BRESLIN APPLAUDS RECENT ANNOUNCEMENT THAT SIX OF THE LARGEST HEALTH INSURERS WILL MAKE THEIR RATE FILINGS PUBLIC

 

    Sites the prior approval law he sponsored as the necessary and initial step to make our health care system more transparent


    (Albany, NY) Senator Neil D. Breslin (D – Delmar), ranking member of the Senate Insurance Committee, was pleased to learn that six large health insurers have agreed to have their rate filings made available to the public. Senator Breslin lauds Benjamin Lawsky, the Superintendent of the Department of Financial Services (DFS), for his efforts in making the process more open and transparent.


    This is the type of system that Senator Breslin had envisioned when he sponsored the prior approval law in 2010. “Before this law took effect, health insurers not only did not have to make their rate requests available to the public, but they went into effect immediately,” explained Breslin. “This lead to exorbitant rate increases making health insurance more and more unaffordable for working families and small businesses.”

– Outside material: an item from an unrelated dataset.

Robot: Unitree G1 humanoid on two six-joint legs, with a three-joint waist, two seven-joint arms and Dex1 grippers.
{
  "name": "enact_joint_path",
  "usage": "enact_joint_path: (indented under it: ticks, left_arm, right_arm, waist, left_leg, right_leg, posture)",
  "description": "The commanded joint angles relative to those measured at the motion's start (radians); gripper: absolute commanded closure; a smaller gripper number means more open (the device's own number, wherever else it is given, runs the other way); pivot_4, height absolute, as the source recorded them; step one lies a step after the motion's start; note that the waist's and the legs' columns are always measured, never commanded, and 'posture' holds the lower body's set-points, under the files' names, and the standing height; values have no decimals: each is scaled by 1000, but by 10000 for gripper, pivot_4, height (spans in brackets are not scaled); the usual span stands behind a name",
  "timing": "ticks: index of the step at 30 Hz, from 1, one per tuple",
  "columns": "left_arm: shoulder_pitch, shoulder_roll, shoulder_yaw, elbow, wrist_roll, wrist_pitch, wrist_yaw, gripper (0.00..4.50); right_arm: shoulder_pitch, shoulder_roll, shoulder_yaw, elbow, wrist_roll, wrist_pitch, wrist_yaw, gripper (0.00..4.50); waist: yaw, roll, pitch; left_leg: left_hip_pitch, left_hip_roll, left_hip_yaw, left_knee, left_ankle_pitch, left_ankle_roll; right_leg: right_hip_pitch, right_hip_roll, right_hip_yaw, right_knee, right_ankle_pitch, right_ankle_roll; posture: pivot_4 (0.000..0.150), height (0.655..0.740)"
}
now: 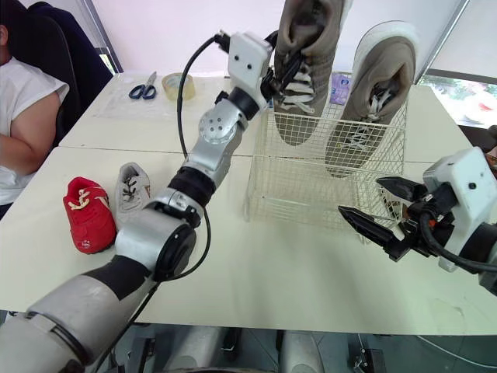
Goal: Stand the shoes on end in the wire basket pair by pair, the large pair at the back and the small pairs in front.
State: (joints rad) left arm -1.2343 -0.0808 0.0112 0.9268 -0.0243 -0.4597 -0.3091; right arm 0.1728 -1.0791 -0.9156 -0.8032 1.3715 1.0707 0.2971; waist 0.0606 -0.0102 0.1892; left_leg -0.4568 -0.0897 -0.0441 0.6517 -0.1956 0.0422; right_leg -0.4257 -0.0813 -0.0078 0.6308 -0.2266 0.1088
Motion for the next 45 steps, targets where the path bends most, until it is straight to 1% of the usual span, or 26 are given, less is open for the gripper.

    Under the new system, health insurers must not only spend a larger percentage of every premium dollar on health care, but they also have to actuarially justify to the DFS that a rate increase is appropriate. Already we have seen a reduction in the rate increases that health insurers have requested. According to the DFS, contracts that are due to start on or after January 1, 2012, the average increase has been reduced on average from 12.7 percent to 8.2 percent, saving hardworking New Yorkers approximately $400 million in 2012.


    “The public has every right to know how their health insurance rates are being determined,” said Senator Breslin. “The more information the consumer has, coupled with the increased accountability by the health insurer, will only lead to a system that is more fair, more balanced and ultimately more competitive.”


    Senator Breslin is now calling on all the remaining health insurers to withdraw their objection to making their rate requests public and join the six companies (UnitedHealth Group, Aetna Health, EmblemHealth, Empire HealthChoice, Excellus Health Plan and HealthNow) that have agreed to this more open process.